“No,” Hailey giggled, slapping him. “I can’t say that!”
“I set you up for the burn and everything,” Grant shook his head. “All you had to do was take it!”
“I can’t stand you!” Hailey giggled.
“I can’t stand you more!” Grant replied as he stared back at her in awe.
Hailey laughed. “Come-on,” she said, grabbing Grant’s arm, “I have to show you something.” Hailey led Grant around back to the barn. “See those woods?” she pointed.
Grant nodded as he glanced at the brush behind the barn.
“I want to show you something back there,” Hailey said, pulling him along with her. The fall night was illuminated by flood lights on the sides of the old barn.
“Wait,” Grant said, stopping short of the trees. “First, there is something I want to tell you.”
Hailey looked into Grant’s eyes, waiting to hear whatever he had to say.
“You asked me if what we had at camp was just a careless fling,” Grant said in a tone less guarded than Hailey had ever heard him use. “The truth is…I never sent the letter I wrote you because it was so honest it scared me.”
“What did it say?” Hailey asked softly.
Grant thought for a moment. “It said that the two weeks I spent with you were the best of my entire life. It said that I thought about you, and I missed you, and I hoped you would forgive me for disappearing like I did.”
“Why didn’t you want me to know how you really felt?” Hailey sighed.
“Because,” Grant confessed, “I’ve spent my whole life meeting people and losing touch. I know how to pack up and abandon one life for the next…friendships don’t last…relationships are brief…. I can walk away from anyone and not think twice about it, but, Hails, walking away from you was the hardest thing I’ve ever done, and thinking I would never see you again…”
“We could have stayed in touch,” Hailey replied. “That’s what I wanted more than anything…that’s what I expected when we left…I never dreamed I wouldn’t hear from you. You were all I thought about.”
“I know,” Grant nodded, “and I can’t tell you how sorry I am Hailey. It’s just that in my world…you cut ties… people always leave. I knew I had to forget you, even though all I wanted to do was see your face again.”
“Did you forget me?” Hailey asked.
“I tried,” Grant replied.
Hailey smiled. “What happened on our last night wasn’t your fault. I’m the one who snuck into your room. I think that’s why I was so angry…I wasn’t angry at you…I was angry at myself. I was angry at myself for being somewhere I had no business being. I was angry that I compromised what I believed in, hoping you wouldn’t leave thinking I was this snow-white picture of innocence who had no idea what she was getting herself into. I was angry that I got caught…angry that we got in trouble…angry that you were upset with me for that reason.”

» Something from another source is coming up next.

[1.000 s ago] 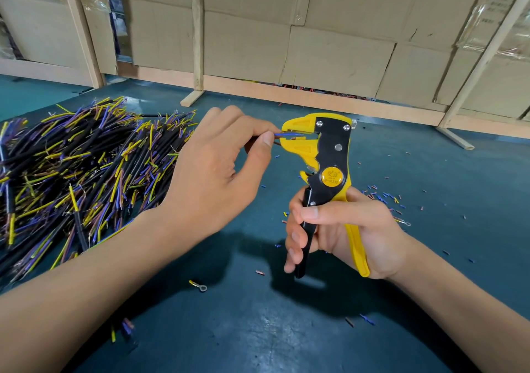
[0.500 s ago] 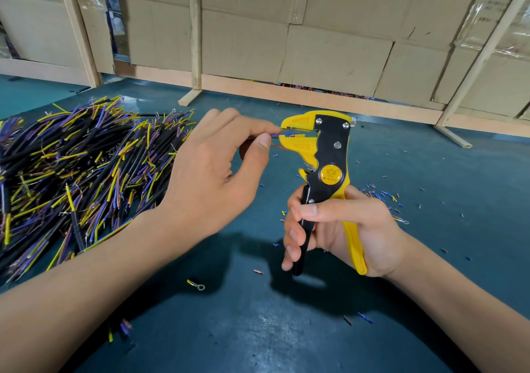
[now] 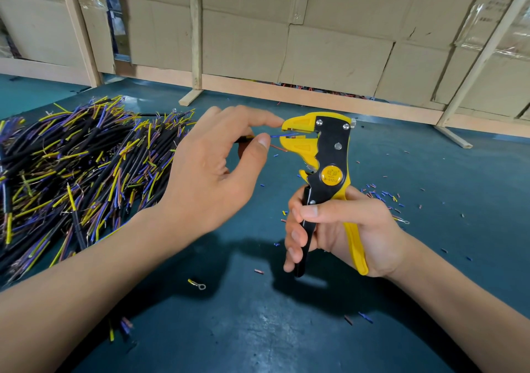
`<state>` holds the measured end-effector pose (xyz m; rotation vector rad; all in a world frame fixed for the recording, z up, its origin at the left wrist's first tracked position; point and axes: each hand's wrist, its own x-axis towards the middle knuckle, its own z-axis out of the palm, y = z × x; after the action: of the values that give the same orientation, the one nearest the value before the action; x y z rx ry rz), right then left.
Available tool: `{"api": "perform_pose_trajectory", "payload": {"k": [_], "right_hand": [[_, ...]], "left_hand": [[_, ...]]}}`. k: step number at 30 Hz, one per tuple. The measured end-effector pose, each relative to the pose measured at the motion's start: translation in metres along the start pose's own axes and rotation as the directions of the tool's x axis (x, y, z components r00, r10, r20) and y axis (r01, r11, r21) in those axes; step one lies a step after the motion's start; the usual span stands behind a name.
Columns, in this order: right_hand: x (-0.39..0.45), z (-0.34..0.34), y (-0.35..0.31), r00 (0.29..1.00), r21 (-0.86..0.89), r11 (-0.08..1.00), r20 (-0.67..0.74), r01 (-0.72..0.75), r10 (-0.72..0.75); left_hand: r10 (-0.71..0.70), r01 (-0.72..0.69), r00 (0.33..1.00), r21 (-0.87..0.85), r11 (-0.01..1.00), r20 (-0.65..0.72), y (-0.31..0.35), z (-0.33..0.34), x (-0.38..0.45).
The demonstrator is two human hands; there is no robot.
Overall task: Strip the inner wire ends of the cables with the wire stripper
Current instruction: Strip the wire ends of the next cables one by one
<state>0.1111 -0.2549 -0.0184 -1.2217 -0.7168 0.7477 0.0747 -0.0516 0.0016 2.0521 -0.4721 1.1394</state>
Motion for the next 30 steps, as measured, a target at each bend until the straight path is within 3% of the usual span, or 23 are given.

“I wasn’t upset with you,” Grant assured her. “It’s just that my natural reaction when confronted has always been to blame somebody else, so that’s what I did; I was wrong to let you take all the blame. I have to start taking responsibility for my own actions and stop blaming others…it’s what I wish I had done that night.”
“If my dad knew about this…” Hailey sighed.
“We were just kissing,” Grant smiled.
“Trust me,” Hailey laughed. “My dad paid a lot of money for me to go to camp and polish my basketball skills, not my make-out skills…he would definitely kill me…and you!”
Grant laughed as he looked toward the woods. “What was it you wanted to show me?” he asked.
Grant followed Hailey through the woods in the dark.
“You can’t tell anyone this is back here,” she said as she made her way past tree branches she seemed to know by heart but Grant struggled to navigate. “It’s my secret spot.”
“Your secret spot?” Grant laughed. “You have a secret spot?”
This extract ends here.